I *PROMISE* all of you this is an easy can-do thing and won't affect the prize distribution...

Congrats to ALL who participated! This was the most awesome event!


----------



## funfortehfun

My total BGB 23 points: 1067900.00.

Never knew I could accomplish such a task, but [email protected] scored home.


----------



## GingerJohn

Quote:


> Originally Posted by *Tex1954*
> 
> *TOO ALL!* We will get this done.


Of course it will get done, you and Gamer are involved.

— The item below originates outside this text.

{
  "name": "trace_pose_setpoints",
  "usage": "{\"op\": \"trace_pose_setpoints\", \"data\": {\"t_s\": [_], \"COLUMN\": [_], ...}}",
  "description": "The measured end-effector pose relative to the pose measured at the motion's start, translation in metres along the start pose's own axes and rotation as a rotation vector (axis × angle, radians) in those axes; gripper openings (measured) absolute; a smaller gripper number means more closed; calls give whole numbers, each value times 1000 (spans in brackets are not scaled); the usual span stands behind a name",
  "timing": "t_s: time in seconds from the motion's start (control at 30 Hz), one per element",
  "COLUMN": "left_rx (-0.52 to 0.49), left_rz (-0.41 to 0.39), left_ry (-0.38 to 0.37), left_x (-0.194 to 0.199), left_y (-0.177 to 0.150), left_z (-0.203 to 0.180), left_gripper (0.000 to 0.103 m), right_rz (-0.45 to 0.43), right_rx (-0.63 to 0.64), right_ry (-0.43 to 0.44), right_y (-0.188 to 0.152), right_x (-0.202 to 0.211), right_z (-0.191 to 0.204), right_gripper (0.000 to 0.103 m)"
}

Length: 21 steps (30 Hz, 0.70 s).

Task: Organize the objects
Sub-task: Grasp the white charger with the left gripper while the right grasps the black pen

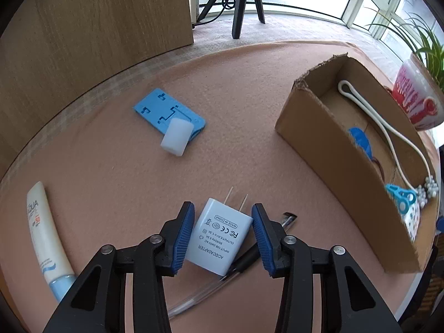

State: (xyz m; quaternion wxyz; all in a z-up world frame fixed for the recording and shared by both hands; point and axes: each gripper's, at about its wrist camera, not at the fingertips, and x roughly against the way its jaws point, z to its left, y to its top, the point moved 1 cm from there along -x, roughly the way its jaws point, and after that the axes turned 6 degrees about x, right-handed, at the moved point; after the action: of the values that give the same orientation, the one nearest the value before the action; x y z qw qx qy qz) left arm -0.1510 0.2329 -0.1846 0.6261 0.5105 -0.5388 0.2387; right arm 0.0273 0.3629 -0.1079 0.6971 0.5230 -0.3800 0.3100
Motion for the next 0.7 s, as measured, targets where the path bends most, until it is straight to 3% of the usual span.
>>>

Never doubted you for a second


----------



## Bal3Wolf

Quote:


> Originally Posted by *GingerJohn*
> 
> Of course it will get done, you and Gamer are involved.
> Never doubted you for a second


cough cough kiss up cough cough







j/k
take your time awarding me all the top prizes


----------



## GingerJohn

Quote:


> Originally Posted by *Bal3Wolf*
> 
> cough cough kiss up cough cough
> 
> 
> 
> 
> 
> 
> 
> j/k


Unashamedly, but they deserve it for all the hard work they put in for these events.


----------



## Sethy666

Quote:


> Originally Posted by *GingerJohn*
> 
> Unashamedly, but they deserve it for all the hard work they put in for these events.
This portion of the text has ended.